**Problem statement:** Return all of the material that follows, keeping each line exactly as it is.

**Information provided:**
*****
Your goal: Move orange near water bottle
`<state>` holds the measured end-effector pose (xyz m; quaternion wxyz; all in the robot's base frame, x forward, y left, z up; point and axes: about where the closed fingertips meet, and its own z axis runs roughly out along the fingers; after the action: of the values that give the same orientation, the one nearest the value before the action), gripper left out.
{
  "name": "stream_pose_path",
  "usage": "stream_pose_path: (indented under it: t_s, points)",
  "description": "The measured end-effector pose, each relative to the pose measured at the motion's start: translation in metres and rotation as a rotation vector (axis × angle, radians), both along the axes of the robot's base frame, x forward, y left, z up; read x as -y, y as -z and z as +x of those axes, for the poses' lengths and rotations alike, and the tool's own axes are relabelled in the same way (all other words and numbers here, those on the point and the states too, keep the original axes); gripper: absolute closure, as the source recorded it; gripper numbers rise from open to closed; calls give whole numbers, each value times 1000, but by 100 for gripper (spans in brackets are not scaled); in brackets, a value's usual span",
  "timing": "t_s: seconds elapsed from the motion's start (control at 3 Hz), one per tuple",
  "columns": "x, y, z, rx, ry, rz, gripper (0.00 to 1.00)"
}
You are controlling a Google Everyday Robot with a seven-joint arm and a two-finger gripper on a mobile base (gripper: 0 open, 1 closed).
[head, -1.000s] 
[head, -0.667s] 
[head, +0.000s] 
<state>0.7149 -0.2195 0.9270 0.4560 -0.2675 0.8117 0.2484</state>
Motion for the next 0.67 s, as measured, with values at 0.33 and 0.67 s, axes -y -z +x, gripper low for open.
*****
**Solution:**
Your goal: Move orange near water bottle
`<state>` holds the measured end-effector pose (xyz m; quaternion wxyz; all in the robot's base frame, x forward, y left, z up; point and axes: about where the closed fingertips meet, and its own z axis runs roughly out along the fingers; after the action: of the values that give the same orientation, the one nearest the value before the action), gripper left out.
{
  "name": "stream_pose_path",
  "usage": "stream_pose_path: (indented under it: t_s, points)",
  "description": "The measured end-effector pose, each relative to the pose measured at the motion's start: translation in metres and rotation as a rotation vector (axis × angle, radians), both along the axes of the robot's base frame, x forward, y left, z up; read x as -y, y as -z and z as +x of those axes, for the poses' lengths and rotations alike, and the tool's own axes are relabelled in the same way (all other words and numbers here, those on the point and the states too, keep the original axes); gripper: absolute closure, as the source recorded it; gripper numbers rise from open to closed; calls give whole numbers, each value times 1000, but by 100 for gripper (spans in brackets are not scaled); in brackets, a value's usual span",
  "timing": "t_s: seconds elapsed from the motion's start (control at 3 Hz), one per tuple",
  "columns": "x, y, z, rx, ry, rz, gripper (0.00 to 1.00)"
}
You are controlling a Google Everyday Robot with a seven-joint arm and a two-finger gripper on a mobile base (gripper: 0 open, 1 closed).
[head, -1.000s] 
[head, -0.667s] 
[head, +0.000s] 
<state>0.7149 -0.2195 0.9270 0.4560 -0.2675 0.8117 0.2484</state>
Motion for the next 0.67 s, as measured, with values at 0.33 and 0.67 s, axes -y -z +x, gripper low for open.

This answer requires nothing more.